Assignment:
Your response should consist of the data that follows, repeated in full without alteration.

╭─ Data below

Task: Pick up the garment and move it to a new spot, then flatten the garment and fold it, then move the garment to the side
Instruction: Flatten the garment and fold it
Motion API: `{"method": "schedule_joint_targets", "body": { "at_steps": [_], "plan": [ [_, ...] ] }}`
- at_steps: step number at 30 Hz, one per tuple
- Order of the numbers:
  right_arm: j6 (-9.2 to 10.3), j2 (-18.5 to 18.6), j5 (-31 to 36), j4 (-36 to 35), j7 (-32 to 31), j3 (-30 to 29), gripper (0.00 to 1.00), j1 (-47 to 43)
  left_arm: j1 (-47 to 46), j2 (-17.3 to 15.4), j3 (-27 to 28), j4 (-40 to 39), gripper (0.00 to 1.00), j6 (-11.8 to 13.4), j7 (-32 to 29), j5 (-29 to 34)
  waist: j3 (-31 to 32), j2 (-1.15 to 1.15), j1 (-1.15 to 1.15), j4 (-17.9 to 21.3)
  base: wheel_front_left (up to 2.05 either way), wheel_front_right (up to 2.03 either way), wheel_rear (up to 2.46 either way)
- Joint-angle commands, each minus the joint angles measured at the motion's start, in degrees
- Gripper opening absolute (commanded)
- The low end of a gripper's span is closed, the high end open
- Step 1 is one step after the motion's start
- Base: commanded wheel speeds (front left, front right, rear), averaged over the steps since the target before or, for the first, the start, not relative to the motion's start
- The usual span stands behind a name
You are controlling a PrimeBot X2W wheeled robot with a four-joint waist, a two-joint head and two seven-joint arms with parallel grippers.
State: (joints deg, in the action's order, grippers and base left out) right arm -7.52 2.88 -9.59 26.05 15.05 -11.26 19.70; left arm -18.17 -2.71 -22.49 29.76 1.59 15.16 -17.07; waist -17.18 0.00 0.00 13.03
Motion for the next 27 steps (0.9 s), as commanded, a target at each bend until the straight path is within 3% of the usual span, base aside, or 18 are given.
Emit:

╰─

Answer to the exercise:
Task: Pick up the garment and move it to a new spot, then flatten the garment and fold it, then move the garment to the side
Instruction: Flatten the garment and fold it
Motion API: `{"method": "schedule_joint_targets", "body": { "at_steps": [_], "plan": [ [_, ...] ] }}`
- at_steps: step number at 30 Hz, one per tuple
- Order of the numbers:
  right_arm: j6 (-9.2 to 10.3), j2 (-18.5 to 18.6), j5 (-31 to 36), j4 (-36 to 35), j7 (-32 to 31), j3 (-30 to 29), gripper (0.00 to 1.00), j1 (-47 to 43)
  left_arm: j1 (-47 to 46), j2 (-17.3 to 15.4), j3 (-27 to 28), j4 (-40 to 39), gripper (0.00 to 1.00), j6 (-11.8 to 13.4), j7 (-32 to 29), j5 (-29 to 34)
  waist: j3 (-31 to 32), j2 (-1.15 to 1.15), j1 (-1.15 to 1.15), j4 (-17.9 to 21.3)
  base: wheel_front_left (up to 2.05 either way), wheel_front_right (up to 2.03 either way), wheel_rear (up to 2.46 either way)
- Joint-angle commands, each minus the joint angles measured at the motion's start, in degrees
- Gripper opening absolute (commanded)
- The low end of a gripper's span is closed, the high end open
- Step 1 is one step after the motion's start
- Base: commanded wheel speeds (front left, front right, rear), averaged over the steps since the target before or, for the first, the start, not relative to the motion's start
- The usual span stands behind a name
You are controlling a PrimeBot X2W wheeled robot with a four-joint waist, a two-joint head and two seven-joint arms with parallel grippers.
State: (joints deg, in the action's order, grippers and base left out) right arm -7.52 2.88 -9.59 26.05 15.05 -11.26 19.70; left arm -18.17 -2.71 -22.49 29.76 1.59 15.16 -17.07; waist -17.18 0.00 0.00 13.03
Motion for the next 27 steps (0.9 s), as commanded, a target at each bend until the straight path is within 3% of the usual span, base aside, or 18 are given.
Emit:

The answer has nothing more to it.